I'm not sure how to address this next issue. Maybe it deserves an entry of it's own, but I'm not sure I want to write about it at all. It's been bugging me for a long time, so I think I'd better get it out so that maybe I can let it go. Here goes: It seems to me that my kids are never given the benefit of the doubt by the rest of the family. Excuses are made for everyone else, but none are ever accepted when it's my kids. For example; Years ago my Neice, about 6 at the time, said that Allen,about 11, held her down in a car and laid on top of her. They both had their cloths on, he didn't touch her except to lay on her, but it was suggested that he had somehow molested her.

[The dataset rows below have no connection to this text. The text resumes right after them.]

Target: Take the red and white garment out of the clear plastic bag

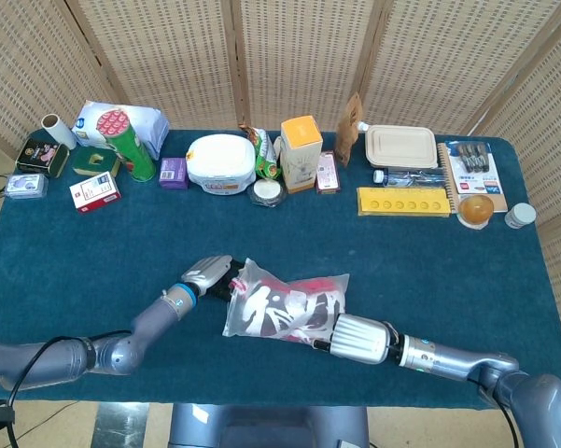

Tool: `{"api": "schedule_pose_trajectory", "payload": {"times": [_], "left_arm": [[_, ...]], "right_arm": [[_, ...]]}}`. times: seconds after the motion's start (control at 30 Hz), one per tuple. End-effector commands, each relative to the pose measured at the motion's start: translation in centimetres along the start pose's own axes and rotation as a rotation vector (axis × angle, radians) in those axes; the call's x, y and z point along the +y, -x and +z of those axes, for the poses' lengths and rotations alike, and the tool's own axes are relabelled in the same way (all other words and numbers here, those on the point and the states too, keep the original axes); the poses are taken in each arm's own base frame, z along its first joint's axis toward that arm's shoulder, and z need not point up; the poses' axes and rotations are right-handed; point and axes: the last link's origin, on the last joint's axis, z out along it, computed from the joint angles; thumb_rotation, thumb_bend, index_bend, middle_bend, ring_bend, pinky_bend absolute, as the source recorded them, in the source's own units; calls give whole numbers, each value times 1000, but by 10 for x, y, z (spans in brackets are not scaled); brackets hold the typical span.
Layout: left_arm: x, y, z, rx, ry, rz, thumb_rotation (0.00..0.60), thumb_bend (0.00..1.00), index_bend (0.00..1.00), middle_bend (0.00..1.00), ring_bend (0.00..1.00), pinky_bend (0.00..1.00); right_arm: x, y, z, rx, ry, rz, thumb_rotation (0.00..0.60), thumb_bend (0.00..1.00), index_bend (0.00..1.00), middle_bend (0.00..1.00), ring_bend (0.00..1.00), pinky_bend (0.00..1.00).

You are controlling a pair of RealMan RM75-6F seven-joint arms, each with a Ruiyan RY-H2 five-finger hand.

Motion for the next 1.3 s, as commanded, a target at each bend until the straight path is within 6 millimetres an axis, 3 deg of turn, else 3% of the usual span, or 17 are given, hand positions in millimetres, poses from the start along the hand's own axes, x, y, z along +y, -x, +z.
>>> {"api": "schedule_pose_trajectory", "payload": {"times": [0.03,0.5,0.87,1.3], "left_arm": [[0,0,0,-2,0,-3,600,474,760,1000,1000,944],[-1,1,0,-3,-1,-12,600,473,760,1000,1000,944],[-1,2,-1,-3,-2,-4,600,479,760,1000,1000,944],[-14,-8,-3,21,-32,4,600,478,760,1000,1000,944]], "right_arm": [[0,0,2,-6,-3,1,587,274,414,964,1000,1000],[-5,3,6,-30,-8,15,600,482,559,964,1000,1000],[-9,3,6,-30,-16,28,600,533,733,972,1000,1000],[-6,-1,-9,-42,-2,23,600,543,768,983,1000,1000]]}}
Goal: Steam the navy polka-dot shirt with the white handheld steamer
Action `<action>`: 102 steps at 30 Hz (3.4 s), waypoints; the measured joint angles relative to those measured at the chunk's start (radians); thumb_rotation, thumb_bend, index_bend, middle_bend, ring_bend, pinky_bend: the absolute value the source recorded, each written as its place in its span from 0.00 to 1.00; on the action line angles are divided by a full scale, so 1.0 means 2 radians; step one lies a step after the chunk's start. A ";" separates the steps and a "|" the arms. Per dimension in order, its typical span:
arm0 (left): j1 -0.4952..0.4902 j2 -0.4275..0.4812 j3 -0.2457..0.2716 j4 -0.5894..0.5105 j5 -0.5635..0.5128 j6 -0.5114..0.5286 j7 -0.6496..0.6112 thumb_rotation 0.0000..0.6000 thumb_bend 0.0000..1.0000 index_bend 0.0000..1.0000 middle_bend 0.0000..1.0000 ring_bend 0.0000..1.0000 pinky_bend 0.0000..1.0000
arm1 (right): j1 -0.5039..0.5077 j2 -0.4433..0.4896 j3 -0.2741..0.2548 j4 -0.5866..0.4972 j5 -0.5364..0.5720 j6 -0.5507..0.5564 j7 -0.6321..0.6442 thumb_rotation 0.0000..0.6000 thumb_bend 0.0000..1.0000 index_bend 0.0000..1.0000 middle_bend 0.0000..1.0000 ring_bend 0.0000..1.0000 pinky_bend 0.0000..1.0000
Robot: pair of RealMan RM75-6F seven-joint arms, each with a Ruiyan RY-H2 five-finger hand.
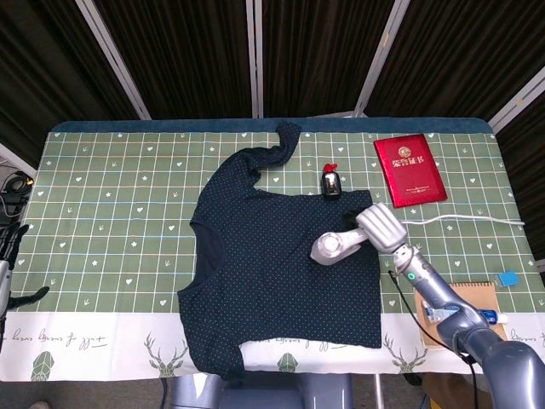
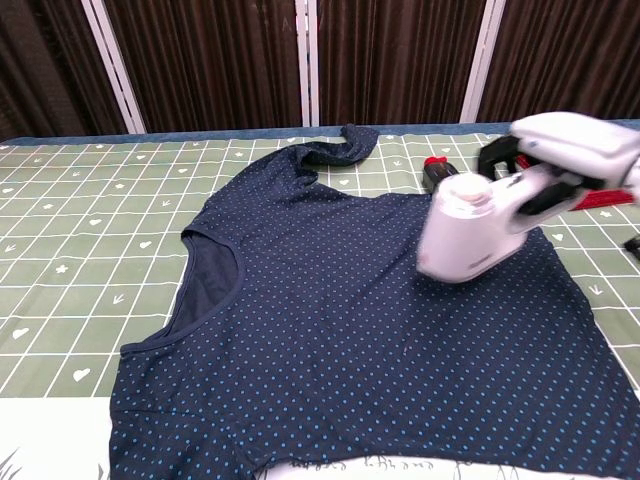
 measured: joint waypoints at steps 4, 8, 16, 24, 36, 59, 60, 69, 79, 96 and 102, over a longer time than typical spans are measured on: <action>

There was never a question of whether or not she had misunderstood what he said, or why he was doing what he did. It later turned out to be him trying to protect her from some neighborhood bullies. When my brother Mark took Allen to the movies one time, at a drive in, Allen told my Mom that Mark opened his pants and asked him to touch him there. Right away Mom thought that Allen must have been mistaken, he didn't hear Mark right, or he was dreaming. Another example of my kids getting the short end of things happened over Thanksgiving. We had a big dinner at Snowanna's. Almost all of my family were there. (Howard, Christopher, Allen and Xander were not there) DJ was playing on this little foam kiddy couch, Aidan wanted to play too. DJ was told to tell Aidan to get away if he didn't want to play with him. He told Aidan to get away, and Aidan did. Then Aidan climbed up into a chair, DJ must have decided not to let Aidan sit there either because he bit Aidan really hard on his lower back. My Mom said something like "Well, he should leave DJ alone when asked." Jessica was quick to jump to Aidan's defence and said "He did, he got up when DJ told him to and was trying to get in the chair when DJ bit him." My Mom agreed that that was what happened, but didn't say anything to DJ about biting, she didn't comfort Aidan, or in anyway acted as if DJ had done anything wrong. Snowanna was busy, as was Craig, so DJ got away with biting Aidan. Am I being too sensitive? Am I holding on to old resentments that should be forgotten? Any suggestions on how I should handle this kind of thing if it happens in the future?

Friday, December 01, 2006

Happy Birthday Grandson!

My wonderful Grandson has a birthday today. If I remember right he is 8 now. I can't believe that he is already 8, I mean it feels like only a year or two ago he was born. That may be because he lives on the East Coast while I live on the West Coast, I didn't get to see him much over the years, so maybe that's why. Or it could be just the fact that time seems to pass so much faster these days than they used to. Whatever the reason, I want to wish him the best of everything. I wish I could be there to give him a hug and let him know how much he means to me. I'm sure that if his Mom is reading this she will let him know, or let him read it for himself.

Dear Grandson,

Happy Birthday! I hope that your birthday is a good one. I miss you and love you very much. I wish I could be there with you for your birthday, but I just can't make it. Maybe one day I'll be able to come out there, will you show me around? Give your Mom a hug for me okay?

Love,
Grandma.

Feeling yucky

I've been feeling rather ill lately. Stuffy head, soar throat, cough and a slight fever. Yuck! I think I'm getting past the worst of it, because my throat feels just a little ... itchy I guess is the best description. So maybe I'll be better soon.

Being sick has delayed getting some things done. When talking sends you into a coughing fit you don't make many phone calls. I have to call about Aidan getting into pre-school. If I take too much longer I'll have to wait until January to do it. I'd like to have it taken care of as soon as possible. We will see.